After college, I joined the [Ivy] Club in DC, serving as the chair of Young Alums. The club had declining admissions, so I galvanized support by changing its mission and expanding its demographics. Moving away from lectures, expensive dinners, and high membership fees, I created free social, athletic, and volunteer events. I also developed partnerships with the other Ivy clubs to integrate the social experience for recent graduates, negotiating with bars for free, private space in exchange for attracting 300–500 attendees. I interviewed prospective students, recruited grads to attend admitted-students events, and built large turnouts to [Ivy] football and lacrosse games at Georgetown.

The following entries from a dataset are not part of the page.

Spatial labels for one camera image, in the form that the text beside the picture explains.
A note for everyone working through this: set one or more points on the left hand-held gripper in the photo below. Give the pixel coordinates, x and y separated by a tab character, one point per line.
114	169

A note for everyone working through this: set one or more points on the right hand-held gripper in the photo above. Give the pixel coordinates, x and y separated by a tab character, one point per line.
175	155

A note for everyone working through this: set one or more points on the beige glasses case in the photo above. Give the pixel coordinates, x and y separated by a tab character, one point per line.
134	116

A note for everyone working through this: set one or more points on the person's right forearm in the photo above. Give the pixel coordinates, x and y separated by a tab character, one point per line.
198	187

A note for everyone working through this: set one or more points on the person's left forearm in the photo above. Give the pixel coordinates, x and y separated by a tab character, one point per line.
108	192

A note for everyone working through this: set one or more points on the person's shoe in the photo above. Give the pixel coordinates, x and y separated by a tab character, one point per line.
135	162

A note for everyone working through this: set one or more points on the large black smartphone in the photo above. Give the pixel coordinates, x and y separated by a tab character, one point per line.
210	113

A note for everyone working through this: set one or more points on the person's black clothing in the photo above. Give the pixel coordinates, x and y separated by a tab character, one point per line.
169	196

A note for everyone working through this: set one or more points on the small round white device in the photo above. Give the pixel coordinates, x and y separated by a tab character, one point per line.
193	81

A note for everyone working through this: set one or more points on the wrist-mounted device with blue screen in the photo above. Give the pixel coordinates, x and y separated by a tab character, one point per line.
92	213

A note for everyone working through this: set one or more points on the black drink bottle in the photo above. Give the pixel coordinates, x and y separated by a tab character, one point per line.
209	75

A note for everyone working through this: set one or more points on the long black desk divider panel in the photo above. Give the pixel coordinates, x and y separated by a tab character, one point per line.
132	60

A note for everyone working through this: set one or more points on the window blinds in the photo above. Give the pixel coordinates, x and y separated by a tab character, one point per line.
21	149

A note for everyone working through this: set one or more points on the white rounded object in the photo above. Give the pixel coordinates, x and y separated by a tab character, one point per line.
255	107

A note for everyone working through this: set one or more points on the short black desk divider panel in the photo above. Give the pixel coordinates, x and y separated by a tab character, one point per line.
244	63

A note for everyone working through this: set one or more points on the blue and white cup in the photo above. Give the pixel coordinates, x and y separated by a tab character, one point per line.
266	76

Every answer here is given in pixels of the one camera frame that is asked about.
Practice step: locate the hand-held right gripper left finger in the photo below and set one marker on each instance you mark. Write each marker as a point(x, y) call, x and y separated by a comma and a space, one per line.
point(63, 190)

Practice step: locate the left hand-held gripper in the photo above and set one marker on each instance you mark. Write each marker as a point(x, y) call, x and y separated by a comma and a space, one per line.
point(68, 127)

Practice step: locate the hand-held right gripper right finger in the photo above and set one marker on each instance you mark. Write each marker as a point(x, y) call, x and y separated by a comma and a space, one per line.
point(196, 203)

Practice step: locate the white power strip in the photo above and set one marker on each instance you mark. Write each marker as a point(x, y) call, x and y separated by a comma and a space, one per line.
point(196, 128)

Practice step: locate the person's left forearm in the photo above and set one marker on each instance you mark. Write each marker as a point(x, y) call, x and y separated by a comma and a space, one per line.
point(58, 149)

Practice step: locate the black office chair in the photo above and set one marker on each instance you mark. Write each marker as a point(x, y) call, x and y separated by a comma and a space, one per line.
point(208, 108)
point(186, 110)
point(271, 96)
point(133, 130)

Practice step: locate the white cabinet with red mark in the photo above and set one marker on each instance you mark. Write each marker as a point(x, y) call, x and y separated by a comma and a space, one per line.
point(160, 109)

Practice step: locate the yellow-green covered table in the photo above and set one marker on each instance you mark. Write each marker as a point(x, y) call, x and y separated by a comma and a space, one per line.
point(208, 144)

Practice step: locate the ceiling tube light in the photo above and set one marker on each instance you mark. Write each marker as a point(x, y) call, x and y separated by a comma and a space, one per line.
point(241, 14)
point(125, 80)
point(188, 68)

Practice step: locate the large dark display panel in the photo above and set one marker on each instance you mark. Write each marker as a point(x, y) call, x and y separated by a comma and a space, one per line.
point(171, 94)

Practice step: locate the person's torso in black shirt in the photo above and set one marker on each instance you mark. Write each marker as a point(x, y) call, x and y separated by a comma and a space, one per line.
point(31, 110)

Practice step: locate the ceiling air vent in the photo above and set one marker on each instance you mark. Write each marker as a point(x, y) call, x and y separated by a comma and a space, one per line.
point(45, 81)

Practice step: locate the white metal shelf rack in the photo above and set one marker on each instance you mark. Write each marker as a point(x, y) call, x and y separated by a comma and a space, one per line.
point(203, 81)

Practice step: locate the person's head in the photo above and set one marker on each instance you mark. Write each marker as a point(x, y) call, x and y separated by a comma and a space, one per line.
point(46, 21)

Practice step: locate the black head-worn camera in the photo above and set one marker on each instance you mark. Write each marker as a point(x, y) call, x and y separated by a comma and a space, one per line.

At the same time, I applied my determination to my professional life. At [Large U.S. Economic Consulting Firm (Econ)], I noticed that male analysts worked data-heavy finance cases while women were assigned ones that primarily entailed legal document review. To position myself on more challenging quantitative cases, I taught myself statistical programming, earning respect and shifting my workload to 80% quantitative. Then, to elevate my colleagues’ skillset and improve the office’s gender balance, I created lessons in SAS and Stata, assigned “homework,” hosted office hours, reviewed all statistical casework, and encouraged managers to select female analysts to lead programming cases. Afterward, half of the office’s female analysts transitioned into more quantitative roles. My determination and mentoring helped our office address its implicit bias, pushing everyone to reach their potential in statistical analysis and improving the office’s overall performance.

Still, I craved more impact and contribution to a company’s success, as well as hands-on experience at a start-up, so I left my lucrative role at a prestigious consulting company for a lower-paying position on the merchandising team at [E-Commerce Company (ECC)], a then relatively unknown e-commerce company. Since my arrival there, I’ve set out to fix problem-areas, recognizing systemic challenges in [ECC]’s decision-making paradigm. Historically, the company has based its business strategies on subjective instincts rather than hard data. Brand managers curated beauty boxes according to their intuition about customers’ preferences, but I applied statistical models to uncover which sample pairings actually improved subscriber retention. My results upset upper management, disrupted planned promotions, and had the potential to rattle vendor relationships. But my experience at [Econ] and my conviction in my findings told me the company had to change its company created a new role for me on the data science team.

In both of my jobs, I have seized opportunities to raise the bar for myself, my colleagues, and my companies. Constantly looking for areas of improvement, I work to bridge the gap between potential and reality, with an eye toward paying forward the lesson of perseverance I learned at an early age. I achieved my goals in swimming because I stayed focused, set specific goals, then figured out how to attain them. Now I thrive on helping other people and organizations do the same: identify problems, then clarify and meet their goals. This mindset has steered me through life and helped shape the companies I’ve worked for. My mission is to one day apply this ethos to my own start-up.

Time & Effort: “I feel like it was around 15 drafts and countless hours. It was like 6 hours on the first 8 drafts, then probably just 1 hour of tweaking on each of the next 7 drafts. So 50ish hours?”